Everything in our world has life and death. The life is the positive and good in that thing. The death is the physical and material of it. Food, for example, has the physical pleasure and it also gives life. When we eat we're healthy. We can study Torah, pray to Hashem and do many wonderful and good things. That is the life and good of the food.

Why is the good called life?

The good in everything is the G-dly in it. Studying Torah is G-dly. Praying is G-dly. And doing good is G-dly. And G-d is the One who gives life to everything. What would happen if you remove G-d and the life He gives from something? That thing would die or cease to exist. Just like a soul leaving a body.

When we think about this we start looking at everything differently. We stop wanting death or the death in anything. We stop being gluttons. We stop being materialistic. And everything in life takes on a purpose. Not to kill anything by separating it from it's life. And to choose and give life to everything. And it all becomes G-dly.

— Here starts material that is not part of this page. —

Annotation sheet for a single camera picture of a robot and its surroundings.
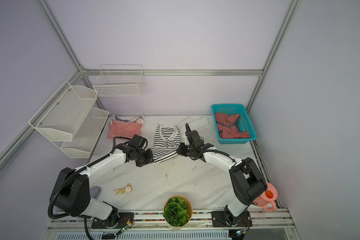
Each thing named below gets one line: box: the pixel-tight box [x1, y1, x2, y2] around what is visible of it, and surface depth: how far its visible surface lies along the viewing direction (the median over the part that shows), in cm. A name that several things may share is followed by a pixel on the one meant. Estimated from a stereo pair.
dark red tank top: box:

We eat to do good things. We do business to do good things. And we keep away from cheating while doing business or eating non-kosher. We don't want to separate the bad from the good.

Tuesday, October 23, 2007

PRESENTATION

Here is the problem, I was taught to appreciate ideas for their essence, not for the way they are presented. Most of my teachers were not brilliant communicators, there confidence came from the force of their ideas not from the drama of their presentation. They expected their students to be intellectually mature, to see beyond the weakness of the package and to appreciate the wisdom for its true value.

I understand why they disregarded the presentation aspect of teaching. Presentation can be misleading. A beautiful delivery does not insure the merit of the argument.

Now in my own capacity as teacher I find myself following the same path, focusing on the content of the subject, giving no taught to the style of the delivery.

I have to change. for the ideas that impress me most are the ones that were presented in a moving way intellectually or emotionally.

To illustrate this point look at the end of one of Rabbi Yehuda Halevies poems, the message would be dull and dry without his brilliant choice and arrangement of words.

“… Easily, I could leave behind
This Spain and all her luxuries
As easy to leave as dear the sight
Of the temple’s rubble would be to me.”